The tunnel was opened for operations on 31 December 1896. Per the inscription on the tunnel entrance, it was constructed, under the chairmanship of William Bower Forwood, by the engineer Charles Douglas Fox. Additional engineers attributed on the portal are J.H. Greathead and S.B. Cottrell. Contractors were H.M. Nowell and C. Braddock.

The tunnel was approximately 0.5 mile long, 25 ft wide and 19 ft high. In the station, reached after 186 ft the width and height increased to 52 ft and 25 ft to accommodate the island platform with tracks each side.

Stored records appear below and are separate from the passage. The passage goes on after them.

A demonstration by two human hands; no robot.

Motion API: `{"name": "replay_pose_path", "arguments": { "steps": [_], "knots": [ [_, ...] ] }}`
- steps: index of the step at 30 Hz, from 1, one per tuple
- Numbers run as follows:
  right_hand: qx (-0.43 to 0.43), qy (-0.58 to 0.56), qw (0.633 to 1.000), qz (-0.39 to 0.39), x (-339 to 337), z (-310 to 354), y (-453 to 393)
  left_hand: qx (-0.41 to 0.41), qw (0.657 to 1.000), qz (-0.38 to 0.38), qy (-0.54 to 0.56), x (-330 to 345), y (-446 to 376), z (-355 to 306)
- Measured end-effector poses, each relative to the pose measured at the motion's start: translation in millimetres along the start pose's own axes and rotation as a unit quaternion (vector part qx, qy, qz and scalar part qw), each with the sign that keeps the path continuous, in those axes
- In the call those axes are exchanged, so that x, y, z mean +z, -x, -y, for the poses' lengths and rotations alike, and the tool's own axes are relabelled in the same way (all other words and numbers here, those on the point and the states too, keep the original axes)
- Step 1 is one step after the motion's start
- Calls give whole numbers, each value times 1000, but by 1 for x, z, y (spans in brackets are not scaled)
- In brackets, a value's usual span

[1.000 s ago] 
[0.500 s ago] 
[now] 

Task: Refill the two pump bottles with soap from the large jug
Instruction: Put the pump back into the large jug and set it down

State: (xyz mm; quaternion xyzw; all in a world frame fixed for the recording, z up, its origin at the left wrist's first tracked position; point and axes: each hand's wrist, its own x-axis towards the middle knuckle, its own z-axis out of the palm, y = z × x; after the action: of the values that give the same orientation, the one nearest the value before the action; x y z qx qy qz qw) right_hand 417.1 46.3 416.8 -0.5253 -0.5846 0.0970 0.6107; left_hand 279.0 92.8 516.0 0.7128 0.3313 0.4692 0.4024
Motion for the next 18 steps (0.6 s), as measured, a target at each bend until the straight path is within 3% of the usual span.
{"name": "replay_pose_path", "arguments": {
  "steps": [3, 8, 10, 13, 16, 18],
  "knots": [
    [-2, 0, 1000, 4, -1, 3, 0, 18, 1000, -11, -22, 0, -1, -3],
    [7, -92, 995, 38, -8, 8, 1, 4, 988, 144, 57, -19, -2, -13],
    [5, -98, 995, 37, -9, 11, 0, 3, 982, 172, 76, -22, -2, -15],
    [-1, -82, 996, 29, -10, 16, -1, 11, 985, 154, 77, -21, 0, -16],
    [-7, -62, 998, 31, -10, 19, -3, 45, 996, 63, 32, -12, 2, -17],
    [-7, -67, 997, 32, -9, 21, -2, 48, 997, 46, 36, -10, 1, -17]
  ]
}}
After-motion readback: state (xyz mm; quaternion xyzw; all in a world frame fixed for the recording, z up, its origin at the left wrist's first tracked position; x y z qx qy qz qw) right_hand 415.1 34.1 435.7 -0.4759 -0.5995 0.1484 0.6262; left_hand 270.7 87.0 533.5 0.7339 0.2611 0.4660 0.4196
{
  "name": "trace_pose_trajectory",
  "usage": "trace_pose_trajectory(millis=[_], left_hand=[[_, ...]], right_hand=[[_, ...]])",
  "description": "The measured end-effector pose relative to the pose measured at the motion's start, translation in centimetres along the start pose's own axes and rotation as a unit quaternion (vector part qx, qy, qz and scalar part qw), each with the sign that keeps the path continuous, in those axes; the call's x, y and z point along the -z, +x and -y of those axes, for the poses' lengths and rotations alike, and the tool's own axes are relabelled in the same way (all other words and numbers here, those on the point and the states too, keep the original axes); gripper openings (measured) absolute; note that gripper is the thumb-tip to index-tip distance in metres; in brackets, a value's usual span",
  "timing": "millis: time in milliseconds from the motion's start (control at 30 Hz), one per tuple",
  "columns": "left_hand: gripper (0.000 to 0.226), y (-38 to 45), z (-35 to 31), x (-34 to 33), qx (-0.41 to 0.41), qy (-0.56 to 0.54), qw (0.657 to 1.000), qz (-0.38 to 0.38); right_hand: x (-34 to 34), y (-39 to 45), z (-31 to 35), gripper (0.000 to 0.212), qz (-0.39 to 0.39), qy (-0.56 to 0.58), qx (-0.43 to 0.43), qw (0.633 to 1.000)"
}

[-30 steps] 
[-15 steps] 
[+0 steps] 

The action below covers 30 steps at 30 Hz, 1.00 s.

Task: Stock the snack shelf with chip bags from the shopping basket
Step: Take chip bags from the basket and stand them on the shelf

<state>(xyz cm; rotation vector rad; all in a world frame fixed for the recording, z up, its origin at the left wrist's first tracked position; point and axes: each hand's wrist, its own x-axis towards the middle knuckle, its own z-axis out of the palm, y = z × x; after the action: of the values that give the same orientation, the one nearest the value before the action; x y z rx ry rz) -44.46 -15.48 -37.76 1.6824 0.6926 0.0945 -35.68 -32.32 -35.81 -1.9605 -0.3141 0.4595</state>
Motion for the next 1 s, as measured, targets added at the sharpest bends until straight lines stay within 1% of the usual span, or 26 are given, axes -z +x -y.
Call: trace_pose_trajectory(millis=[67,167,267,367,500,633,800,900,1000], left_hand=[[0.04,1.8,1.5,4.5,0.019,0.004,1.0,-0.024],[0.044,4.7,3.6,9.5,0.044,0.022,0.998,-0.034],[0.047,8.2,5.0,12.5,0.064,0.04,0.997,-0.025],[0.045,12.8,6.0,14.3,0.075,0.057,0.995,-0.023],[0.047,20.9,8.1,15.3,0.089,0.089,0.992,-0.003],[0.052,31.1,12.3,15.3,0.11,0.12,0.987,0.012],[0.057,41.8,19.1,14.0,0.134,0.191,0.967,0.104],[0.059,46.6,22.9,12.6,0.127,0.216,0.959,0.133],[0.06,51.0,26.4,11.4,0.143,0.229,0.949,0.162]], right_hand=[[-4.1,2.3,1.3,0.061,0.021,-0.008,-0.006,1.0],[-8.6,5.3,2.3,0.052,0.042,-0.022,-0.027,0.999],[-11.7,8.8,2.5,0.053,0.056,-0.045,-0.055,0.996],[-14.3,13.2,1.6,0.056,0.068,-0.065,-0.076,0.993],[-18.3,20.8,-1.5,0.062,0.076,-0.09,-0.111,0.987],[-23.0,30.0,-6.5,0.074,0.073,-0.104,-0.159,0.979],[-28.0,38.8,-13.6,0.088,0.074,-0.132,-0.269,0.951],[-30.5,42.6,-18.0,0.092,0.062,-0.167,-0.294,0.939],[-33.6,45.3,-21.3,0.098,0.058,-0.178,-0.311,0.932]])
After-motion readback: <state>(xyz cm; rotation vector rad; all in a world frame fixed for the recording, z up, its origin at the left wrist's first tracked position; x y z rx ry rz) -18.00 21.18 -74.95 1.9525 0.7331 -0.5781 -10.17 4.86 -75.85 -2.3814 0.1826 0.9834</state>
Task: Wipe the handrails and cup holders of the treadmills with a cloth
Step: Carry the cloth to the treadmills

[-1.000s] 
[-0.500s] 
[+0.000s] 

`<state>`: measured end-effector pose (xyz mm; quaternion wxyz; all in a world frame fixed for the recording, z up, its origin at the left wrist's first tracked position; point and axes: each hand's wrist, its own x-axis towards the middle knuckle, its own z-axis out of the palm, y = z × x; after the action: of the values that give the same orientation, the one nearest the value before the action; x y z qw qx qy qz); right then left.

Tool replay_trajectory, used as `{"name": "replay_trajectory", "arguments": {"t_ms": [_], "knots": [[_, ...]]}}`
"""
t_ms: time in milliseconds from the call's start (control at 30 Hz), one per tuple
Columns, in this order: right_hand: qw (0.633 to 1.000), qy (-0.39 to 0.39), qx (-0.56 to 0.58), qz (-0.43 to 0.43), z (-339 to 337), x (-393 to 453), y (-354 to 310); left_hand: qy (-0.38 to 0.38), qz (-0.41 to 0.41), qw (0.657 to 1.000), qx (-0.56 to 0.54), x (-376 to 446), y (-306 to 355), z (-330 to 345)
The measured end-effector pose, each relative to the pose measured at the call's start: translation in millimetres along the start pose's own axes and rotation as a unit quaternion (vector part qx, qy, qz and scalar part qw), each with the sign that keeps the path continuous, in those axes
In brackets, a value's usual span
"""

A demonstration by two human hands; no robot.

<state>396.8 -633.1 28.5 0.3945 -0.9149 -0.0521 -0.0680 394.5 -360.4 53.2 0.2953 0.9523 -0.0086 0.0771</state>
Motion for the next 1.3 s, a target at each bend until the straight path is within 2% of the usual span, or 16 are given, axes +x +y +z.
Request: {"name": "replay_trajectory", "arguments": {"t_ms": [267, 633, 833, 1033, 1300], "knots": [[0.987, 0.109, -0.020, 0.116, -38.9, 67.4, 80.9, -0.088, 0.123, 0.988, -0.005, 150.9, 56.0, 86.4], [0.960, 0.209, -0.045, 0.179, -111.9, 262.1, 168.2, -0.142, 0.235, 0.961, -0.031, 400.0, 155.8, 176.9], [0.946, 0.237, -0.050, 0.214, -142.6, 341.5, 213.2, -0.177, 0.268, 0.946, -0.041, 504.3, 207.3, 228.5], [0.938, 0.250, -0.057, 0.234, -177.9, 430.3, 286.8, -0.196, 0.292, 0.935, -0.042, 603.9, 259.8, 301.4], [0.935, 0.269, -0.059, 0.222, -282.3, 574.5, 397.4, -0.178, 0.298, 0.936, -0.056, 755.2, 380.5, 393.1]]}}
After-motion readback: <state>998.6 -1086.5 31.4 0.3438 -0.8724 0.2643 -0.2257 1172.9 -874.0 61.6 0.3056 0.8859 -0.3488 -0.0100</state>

The tunnel portal at Herculaneum Dock is halfway up a cliff, so that the track seamlessly run onto the elevated section of Overhead Railway. The track was electrified using the third rail. The inscription “LOR Southern Extension” lies above the portal. (Note: Images show L.O.Ry. Southern Extension with Chairman, engineers and construction contractors all credited) Soon after the entrance the tunnel passes over the Garston and Liverpool Railway railway tunnel which links and . The tunnel was twin track and ended 123 yd beyond the end of Dingle station with twin sets of buffers embedded in the end wall of the tunnel.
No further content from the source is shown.